Problem statement
Could you filter the material and copy every line where the word "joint" occurs?
* * *
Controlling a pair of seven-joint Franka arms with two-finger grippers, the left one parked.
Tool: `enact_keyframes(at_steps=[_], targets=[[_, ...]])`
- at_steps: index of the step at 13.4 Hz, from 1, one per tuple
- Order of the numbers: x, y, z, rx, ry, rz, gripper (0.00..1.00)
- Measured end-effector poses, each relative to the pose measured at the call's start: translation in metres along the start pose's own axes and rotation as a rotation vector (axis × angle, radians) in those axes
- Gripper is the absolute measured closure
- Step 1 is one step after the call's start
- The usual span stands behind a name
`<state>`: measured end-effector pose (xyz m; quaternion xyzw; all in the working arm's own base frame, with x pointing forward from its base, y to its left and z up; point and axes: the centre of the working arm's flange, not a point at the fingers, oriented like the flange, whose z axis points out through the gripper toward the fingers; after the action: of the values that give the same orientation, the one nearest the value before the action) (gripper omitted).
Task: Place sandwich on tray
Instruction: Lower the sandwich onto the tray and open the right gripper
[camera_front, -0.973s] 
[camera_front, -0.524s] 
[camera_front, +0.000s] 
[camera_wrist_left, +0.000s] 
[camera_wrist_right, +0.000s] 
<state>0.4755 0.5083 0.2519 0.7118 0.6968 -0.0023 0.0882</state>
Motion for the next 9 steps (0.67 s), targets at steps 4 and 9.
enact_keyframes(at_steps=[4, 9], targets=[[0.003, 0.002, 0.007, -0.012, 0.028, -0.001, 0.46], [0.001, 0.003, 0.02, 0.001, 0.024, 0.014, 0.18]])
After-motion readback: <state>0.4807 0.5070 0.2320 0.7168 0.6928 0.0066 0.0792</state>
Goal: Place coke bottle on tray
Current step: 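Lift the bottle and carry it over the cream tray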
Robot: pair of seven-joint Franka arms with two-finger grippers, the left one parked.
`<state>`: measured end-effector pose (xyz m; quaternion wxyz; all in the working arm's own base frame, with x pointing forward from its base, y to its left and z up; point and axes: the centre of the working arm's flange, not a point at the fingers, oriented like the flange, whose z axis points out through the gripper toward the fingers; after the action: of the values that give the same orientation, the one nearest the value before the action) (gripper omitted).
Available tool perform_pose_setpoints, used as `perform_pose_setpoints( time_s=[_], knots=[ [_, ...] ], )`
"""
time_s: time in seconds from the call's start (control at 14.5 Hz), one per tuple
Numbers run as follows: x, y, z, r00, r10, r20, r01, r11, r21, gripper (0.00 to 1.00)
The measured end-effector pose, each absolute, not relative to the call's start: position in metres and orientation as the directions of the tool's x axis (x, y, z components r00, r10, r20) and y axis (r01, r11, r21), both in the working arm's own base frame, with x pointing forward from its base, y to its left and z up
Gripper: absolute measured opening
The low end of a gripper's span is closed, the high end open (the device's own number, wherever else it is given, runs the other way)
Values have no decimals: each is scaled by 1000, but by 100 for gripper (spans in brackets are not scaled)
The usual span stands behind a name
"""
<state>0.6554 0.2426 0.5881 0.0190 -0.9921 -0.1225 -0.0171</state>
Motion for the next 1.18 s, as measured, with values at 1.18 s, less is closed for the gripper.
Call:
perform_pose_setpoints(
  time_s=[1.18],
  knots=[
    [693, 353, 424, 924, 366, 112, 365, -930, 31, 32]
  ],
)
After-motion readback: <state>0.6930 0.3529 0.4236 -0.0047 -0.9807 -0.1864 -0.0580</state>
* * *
Answer to this task
Controlling a pair of seven-joint Franka arms with two-finger grippers, the left one parked.
Robot: pair of seven-joint Franka arms with two-finger grippers, the left one parked.

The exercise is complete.